Task to carry out: Across all the records, filter for lines with the word "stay" and copy them.

Dataset records:
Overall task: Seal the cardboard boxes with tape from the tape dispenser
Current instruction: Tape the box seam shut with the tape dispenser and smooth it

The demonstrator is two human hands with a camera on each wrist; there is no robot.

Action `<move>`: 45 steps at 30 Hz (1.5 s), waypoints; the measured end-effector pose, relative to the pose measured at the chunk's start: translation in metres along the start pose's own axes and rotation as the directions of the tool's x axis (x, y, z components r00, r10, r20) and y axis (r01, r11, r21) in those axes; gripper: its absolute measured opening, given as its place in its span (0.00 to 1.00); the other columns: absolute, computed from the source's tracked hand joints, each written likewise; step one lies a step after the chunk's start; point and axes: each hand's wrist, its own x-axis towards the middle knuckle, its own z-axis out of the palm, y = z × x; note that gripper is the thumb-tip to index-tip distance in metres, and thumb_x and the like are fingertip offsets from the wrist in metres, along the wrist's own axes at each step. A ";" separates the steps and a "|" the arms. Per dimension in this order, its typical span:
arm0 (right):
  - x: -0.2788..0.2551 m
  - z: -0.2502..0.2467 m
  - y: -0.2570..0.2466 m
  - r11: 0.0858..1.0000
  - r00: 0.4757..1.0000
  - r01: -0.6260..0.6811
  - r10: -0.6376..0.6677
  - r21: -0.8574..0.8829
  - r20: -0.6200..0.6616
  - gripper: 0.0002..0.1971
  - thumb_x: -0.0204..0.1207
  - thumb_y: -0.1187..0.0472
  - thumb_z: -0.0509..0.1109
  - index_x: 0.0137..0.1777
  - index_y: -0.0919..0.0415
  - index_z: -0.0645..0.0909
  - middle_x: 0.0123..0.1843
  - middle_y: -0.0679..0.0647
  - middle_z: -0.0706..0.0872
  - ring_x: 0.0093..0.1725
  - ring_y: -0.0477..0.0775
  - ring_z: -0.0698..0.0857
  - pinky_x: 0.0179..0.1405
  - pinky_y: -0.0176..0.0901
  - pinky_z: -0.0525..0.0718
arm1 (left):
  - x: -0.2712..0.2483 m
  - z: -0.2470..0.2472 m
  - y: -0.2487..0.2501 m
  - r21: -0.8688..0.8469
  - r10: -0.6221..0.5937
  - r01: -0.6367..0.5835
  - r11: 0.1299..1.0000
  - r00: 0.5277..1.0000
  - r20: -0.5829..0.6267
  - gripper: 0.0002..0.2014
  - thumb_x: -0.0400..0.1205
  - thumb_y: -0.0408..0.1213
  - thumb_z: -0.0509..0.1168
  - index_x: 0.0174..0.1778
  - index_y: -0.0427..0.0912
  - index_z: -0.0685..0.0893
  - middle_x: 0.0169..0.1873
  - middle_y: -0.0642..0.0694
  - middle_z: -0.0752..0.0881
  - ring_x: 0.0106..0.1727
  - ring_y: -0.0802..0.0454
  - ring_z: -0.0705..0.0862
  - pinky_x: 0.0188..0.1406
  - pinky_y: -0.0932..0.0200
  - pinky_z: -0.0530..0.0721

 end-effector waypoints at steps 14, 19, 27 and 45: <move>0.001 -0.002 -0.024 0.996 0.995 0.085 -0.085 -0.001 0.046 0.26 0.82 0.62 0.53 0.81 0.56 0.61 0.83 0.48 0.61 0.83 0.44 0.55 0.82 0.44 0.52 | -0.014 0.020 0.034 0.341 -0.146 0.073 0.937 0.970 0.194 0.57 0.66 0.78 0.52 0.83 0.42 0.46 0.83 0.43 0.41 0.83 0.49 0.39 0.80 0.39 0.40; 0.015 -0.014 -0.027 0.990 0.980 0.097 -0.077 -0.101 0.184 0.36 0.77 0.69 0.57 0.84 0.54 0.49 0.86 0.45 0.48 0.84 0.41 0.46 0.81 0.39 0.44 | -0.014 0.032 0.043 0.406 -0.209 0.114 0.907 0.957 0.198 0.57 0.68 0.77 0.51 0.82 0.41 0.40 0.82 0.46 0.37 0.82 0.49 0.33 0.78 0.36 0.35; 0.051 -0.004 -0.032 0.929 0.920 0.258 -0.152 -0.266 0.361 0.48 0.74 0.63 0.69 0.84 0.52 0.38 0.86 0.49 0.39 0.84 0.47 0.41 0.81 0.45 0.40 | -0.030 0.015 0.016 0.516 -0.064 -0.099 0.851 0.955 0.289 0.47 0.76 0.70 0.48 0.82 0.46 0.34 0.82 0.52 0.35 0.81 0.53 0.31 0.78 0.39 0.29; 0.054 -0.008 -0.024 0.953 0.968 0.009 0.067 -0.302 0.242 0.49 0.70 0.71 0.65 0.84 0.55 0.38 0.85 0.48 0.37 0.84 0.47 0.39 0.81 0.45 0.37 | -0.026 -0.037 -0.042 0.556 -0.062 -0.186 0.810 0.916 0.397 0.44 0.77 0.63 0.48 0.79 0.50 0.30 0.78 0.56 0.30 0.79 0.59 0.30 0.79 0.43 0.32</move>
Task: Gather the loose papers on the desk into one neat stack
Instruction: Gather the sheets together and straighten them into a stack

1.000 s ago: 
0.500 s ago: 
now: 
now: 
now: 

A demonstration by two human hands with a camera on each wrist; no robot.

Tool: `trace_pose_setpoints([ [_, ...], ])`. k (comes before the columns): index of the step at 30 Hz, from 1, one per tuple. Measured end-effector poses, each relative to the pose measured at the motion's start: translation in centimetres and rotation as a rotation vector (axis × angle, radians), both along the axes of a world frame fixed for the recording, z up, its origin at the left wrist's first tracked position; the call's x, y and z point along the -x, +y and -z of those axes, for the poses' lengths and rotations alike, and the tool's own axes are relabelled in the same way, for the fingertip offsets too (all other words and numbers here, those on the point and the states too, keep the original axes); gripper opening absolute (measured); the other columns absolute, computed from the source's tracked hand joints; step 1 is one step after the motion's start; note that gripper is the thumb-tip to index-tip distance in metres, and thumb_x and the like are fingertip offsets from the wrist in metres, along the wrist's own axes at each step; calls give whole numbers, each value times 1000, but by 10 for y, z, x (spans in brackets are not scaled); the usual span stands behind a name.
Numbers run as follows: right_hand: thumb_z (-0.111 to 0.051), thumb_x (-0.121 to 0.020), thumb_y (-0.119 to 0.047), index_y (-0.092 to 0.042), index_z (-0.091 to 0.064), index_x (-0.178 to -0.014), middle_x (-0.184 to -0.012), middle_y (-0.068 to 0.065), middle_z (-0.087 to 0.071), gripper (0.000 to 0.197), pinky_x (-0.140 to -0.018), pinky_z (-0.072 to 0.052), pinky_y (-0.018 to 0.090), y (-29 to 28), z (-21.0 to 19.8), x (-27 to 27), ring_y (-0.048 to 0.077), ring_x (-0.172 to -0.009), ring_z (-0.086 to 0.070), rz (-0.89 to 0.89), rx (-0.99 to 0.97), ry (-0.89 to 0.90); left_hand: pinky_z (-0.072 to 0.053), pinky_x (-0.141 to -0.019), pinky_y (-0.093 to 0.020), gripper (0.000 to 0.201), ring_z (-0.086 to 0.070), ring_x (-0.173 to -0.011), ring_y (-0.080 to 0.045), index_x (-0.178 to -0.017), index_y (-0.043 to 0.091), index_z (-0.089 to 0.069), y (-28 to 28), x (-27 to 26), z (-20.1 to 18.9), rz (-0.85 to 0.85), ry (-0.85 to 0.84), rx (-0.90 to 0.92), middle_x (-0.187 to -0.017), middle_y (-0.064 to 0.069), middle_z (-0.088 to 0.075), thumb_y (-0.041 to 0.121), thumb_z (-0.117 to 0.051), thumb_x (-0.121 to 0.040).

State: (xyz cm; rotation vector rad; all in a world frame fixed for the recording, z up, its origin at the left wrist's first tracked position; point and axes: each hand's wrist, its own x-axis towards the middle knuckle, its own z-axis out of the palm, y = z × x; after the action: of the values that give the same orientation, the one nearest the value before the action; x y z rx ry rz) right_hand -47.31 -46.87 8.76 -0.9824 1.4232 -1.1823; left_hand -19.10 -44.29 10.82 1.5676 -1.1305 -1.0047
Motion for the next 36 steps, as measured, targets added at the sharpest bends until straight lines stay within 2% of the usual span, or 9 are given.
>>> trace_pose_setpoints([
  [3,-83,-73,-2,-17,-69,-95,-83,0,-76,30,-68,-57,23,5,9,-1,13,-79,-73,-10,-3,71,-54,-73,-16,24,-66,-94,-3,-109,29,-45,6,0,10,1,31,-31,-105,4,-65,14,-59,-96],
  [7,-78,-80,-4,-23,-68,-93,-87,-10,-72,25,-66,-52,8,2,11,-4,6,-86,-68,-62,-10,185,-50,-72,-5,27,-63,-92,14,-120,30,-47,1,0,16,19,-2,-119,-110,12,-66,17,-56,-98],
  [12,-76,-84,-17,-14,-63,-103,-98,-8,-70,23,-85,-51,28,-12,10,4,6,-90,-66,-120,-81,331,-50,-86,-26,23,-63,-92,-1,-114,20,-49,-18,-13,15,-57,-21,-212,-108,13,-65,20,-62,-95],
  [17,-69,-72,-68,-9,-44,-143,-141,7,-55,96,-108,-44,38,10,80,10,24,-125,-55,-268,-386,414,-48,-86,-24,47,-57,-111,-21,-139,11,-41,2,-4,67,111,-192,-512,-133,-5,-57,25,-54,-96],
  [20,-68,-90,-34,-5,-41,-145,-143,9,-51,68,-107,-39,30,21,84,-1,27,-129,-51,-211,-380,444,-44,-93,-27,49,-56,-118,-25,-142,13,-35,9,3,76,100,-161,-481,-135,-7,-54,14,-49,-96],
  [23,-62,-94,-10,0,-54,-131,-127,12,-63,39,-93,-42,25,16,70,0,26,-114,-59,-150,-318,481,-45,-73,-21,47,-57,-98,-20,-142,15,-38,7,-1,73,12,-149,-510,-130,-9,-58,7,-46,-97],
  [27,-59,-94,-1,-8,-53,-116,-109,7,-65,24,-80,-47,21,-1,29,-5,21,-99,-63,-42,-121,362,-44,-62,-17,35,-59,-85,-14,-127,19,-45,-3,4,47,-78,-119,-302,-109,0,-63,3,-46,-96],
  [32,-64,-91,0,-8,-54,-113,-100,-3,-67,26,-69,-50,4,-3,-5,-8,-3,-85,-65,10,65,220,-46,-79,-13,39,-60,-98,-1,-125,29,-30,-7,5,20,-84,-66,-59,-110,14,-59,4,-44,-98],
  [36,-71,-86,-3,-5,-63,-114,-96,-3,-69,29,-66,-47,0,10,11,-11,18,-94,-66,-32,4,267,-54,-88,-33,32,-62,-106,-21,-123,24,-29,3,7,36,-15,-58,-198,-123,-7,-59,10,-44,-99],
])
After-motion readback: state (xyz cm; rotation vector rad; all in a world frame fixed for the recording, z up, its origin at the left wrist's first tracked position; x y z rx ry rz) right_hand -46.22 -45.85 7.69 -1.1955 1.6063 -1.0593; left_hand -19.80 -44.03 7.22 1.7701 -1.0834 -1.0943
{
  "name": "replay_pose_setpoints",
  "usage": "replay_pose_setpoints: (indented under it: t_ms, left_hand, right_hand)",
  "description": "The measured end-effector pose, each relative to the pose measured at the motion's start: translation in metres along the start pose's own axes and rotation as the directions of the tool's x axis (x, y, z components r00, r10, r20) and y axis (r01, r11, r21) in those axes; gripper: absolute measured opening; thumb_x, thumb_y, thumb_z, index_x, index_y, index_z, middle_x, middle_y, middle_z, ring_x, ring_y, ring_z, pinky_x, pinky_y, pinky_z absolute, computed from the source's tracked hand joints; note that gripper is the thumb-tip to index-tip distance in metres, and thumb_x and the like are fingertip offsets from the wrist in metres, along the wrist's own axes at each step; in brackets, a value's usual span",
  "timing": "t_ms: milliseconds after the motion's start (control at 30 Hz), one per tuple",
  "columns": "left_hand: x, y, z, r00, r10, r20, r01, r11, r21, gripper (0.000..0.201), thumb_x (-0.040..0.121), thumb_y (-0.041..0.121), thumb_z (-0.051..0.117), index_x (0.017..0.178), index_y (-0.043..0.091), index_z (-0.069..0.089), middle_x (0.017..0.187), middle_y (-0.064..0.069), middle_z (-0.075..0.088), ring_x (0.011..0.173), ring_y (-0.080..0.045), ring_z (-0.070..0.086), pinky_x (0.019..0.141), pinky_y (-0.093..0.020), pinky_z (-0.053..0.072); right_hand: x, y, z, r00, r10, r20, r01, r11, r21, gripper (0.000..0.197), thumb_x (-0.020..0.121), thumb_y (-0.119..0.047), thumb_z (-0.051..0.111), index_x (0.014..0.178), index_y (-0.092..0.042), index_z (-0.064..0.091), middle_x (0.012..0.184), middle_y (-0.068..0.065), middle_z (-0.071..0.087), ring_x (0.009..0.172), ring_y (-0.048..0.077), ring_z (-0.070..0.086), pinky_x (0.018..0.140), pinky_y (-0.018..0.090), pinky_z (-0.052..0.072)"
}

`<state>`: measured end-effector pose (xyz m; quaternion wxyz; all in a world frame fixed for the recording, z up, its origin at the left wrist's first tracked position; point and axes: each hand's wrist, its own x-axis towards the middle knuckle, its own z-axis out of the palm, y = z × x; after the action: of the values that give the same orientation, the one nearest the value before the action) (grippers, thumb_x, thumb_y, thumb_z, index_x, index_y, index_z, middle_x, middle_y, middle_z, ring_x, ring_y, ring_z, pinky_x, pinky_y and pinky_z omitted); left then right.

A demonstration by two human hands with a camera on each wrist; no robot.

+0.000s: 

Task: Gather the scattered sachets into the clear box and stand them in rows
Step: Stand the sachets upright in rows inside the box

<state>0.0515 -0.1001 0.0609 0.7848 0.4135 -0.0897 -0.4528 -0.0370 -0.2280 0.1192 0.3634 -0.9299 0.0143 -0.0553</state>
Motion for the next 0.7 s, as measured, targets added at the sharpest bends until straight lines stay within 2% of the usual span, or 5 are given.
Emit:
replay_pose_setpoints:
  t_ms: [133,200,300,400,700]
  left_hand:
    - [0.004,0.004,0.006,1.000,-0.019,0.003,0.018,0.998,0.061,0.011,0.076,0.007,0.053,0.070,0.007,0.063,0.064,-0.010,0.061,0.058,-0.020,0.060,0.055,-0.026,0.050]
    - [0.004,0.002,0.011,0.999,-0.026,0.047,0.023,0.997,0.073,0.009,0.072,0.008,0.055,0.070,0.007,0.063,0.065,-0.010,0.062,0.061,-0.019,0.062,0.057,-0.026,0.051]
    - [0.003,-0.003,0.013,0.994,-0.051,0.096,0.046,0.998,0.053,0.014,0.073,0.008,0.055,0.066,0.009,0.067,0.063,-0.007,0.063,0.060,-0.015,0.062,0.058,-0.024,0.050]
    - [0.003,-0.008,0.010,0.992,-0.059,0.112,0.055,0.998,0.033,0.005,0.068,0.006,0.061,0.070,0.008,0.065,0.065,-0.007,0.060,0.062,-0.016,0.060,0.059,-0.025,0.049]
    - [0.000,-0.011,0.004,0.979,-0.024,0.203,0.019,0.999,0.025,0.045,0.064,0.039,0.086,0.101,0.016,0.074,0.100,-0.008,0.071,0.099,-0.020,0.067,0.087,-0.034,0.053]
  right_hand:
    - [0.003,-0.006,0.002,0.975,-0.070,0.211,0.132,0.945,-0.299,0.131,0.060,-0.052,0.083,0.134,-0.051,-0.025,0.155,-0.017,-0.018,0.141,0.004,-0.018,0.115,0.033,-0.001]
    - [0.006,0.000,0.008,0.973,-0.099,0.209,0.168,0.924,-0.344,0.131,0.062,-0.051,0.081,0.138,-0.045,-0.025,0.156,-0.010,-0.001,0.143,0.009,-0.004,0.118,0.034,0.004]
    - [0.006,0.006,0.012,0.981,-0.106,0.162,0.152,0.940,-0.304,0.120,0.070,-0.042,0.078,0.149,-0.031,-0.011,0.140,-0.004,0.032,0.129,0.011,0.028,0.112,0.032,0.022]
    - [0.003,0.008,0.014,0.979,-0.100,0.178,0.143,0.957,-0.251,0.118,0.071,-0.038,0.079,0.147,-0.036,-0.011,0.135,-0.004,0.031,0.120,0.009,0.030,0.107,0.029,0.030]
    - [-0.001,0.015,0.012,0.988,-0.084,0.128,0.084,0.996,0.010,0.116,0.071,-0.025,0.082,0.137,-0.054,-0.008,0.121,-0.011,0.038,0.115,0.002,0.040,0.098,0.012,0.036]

Task solution:
Motion for the next 36 steps, as measured, targets added at the sharpest bends until straight lines stay within 2% of the usual span, or 9 are given.
Motion for the next 0.7 s, as measured, targets added at the sharpest bends until straight lines stay within 2% of the usual span, or 5 are given.

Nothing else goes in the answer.